Task item
With pictures left out, extract every line between the start of the records below and the line holding "Existence query — does this image feature any grey", inclusive.

Exercise materials
━━━━━━━━━━━━━━━━━━━━━━━━━━━━━━
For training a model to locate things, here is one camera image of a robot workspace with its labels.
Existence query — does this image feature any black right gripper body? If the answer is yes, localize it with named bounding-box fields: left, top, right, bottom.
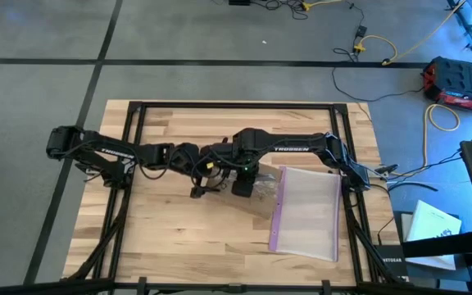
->
left=230, top=161, right=258, bottom=199

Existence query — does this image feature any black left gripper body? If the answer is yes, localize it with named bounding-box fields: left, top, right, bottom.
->
left=200, top=142, right=232, bottom=184

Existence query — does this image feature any grey box cutter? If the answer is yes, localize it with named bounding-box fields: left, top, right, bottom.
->
left=255, top=172, right=281, bottom=184

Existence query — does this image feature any purple-edged mesh zip pouch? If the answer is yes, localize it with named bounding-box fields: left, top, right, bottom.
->
left=268, top=165, right=343, bottom=263

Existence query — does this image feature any black Netgear device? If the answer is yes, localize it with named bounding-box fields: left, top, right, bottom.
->
left=374, top=243, right=409, bottom=278

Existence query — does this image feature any white box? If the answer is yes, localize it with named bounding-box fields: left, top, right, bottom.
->
left=404, top=198, right=464, bottom=272

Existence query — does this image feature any red black tool case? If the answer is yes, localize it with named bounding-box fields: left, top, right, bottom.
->
left=420, top=55, right=472, bottom=112

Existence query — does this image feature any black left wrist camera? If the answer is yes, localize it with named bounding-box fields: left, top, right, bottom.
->
left=189, top=185, right=221, bottom=201

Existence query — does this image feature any black table frame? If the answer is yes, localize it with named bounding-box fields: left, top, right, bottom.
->
left=60, top=99, right=403, bottom=288

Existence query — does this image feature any black floor cable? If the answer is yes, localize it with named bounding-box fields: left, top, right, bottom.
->
left=331, top=48, right=426, bottom=103

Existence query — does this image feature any short yellow plug cable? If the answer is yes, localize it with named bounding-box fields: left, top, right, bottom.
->
left=300, top=0, right=343, bottom=12

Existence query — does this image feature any black blue cable bundle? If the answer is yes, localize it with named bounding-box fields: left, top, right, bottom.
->
left=377, top=147, right=463, bottom=193

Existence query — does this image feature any long yellow floor cable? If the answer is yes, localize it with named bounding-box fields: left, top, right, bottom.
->
left=353, top=0, right=467, bottom=66

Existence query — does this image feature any black frame crossbar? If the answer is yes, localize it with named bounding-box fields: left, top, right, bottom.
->
left=0, top=277, right=472, bottom=295

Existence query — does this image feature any coiled yellow cable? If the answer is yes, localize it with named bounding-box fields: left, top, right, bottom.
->
left=423, top=102, right=462, bottom=167

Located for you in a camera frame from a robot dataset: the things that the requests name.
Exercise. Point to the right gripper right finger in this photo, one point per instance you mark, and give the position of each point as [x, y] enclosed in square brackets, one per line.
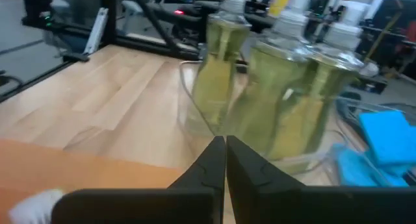
[260, 191]

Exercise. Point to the black aluminium table frame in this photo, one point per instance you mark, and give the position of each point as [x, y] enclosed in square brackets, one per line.
[110, 16]

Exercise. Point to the yellow canister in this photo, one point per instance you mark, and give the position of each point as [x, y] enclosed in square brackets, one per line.
[279, 1]

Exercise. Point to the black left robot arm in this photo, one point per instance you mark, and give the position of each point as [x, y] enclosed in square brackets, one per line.
[190, 35]

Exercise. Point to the green dish brush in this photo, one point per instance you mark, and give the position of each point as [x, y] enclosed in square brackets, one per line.
[35, 206]

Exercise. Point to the clear plastic bin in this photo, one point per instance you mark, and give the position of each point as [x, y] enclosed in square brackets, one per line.
[188, 97]
[344, 130]

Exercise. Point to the clear yellow soap pump bottle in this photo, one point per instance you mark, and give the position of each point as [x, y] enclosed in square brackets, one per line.
[276, 100]
[221, 78]
[325, 113]

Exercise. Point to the orange silicone mat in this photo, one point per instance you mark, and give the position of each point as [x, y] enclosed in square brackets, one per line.
[81, 165]

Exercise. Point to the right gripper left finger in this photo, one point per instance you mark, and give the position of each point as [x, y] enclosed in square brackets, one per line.
[195, 198]

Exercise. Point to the white light strip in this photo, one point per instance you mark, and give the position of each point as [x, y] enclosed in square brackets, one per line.
[96, 30]

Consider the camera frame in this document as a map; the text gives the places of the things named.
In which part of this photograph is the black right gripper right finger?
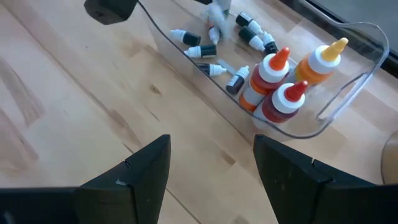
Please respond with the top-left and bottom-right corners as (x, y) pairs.
(253, 134), (398, 224)

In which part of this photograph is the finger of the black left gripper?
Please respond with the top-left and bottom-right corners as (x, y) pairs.
(83, 0), (139, 26)
(194, 0), (233, 12)

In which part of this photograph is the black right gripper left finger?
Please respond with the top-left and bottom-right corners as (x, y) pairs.
(0, 134), (172, 224)

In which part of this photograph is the small white-capped dropper bottle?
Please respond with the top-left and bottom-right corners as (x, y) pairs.
(183, 44), (218, 59)
(261, 30), (280, 56)
(225, 65), (251, 96)
(205, 2), (226, 46)
(238, 26), (266, 52)
(234, 11), (264, 35)
(169, 29), (202, 47)
(197, 62), (228, 77)

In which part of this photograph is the orange-capped food coloring bottle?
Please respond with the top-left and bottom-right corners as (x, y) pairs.
(238, 46), (292, 112)

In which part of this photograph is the red-capped food coloring bottle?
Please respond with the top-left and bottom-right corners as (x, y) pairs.
(252, 80), (309, 130)

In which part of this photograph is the yellow-capped food coloring bottle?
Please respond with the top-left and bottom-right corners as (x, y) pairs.
(294, 37), (349, 86)

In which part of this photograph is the clear plastic bin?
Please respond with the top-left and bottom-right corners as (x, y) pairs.
(136, 0), (391, 140)

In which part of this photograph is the brass dome desk lamp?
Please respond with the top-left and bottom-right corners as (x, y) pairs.
(381, 129), (398, 187)

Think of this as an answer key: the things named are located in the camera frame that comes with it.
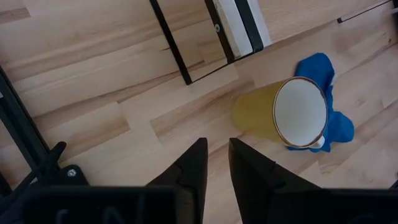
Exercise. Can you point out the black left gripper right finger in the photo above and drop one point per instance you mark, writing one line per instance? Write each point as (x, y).
(252, 174)

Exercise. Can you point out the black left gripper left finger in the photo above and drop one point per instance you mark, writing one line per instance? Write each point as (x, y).
(191, 168)

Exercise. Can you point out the yellow enamel mug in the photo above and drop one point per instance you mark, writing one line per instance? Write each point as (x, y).
(298, 112)

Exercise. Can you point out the blue cloth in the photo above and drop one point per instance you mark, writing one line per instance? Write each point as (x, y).
(314, 67)

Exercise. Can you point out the metal frame rack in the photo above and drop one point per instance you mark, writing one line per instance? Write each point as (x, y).
(237, 28)

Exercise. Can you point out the black metal table frame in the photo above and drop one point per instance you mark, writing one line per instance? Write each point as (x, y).
(18, 124)
━━━━━━━━━━━━━━━━━━━━━━━━━━━━━━
Problem solution
For training a model to locate things, here is one camera image of a robot workspace with its labels.
Existence query — does this image feature any black right gripper body? If the answer is yes, localize it with named bounding-box fields: left, top, right, bottom.
->
left=230, top=161, right=258, bottom=199

Existence query — does this image feature any black left gripper body? If the answer is yes, localize it with named bounding-box fields: left, top, right, bottom.
->
left=200, top=142, right=232, bottom=184

Existence query — does this image feature any grey box cutter? If the answer is yes, localize it with named bounding-box fields: left, top, right, bottom.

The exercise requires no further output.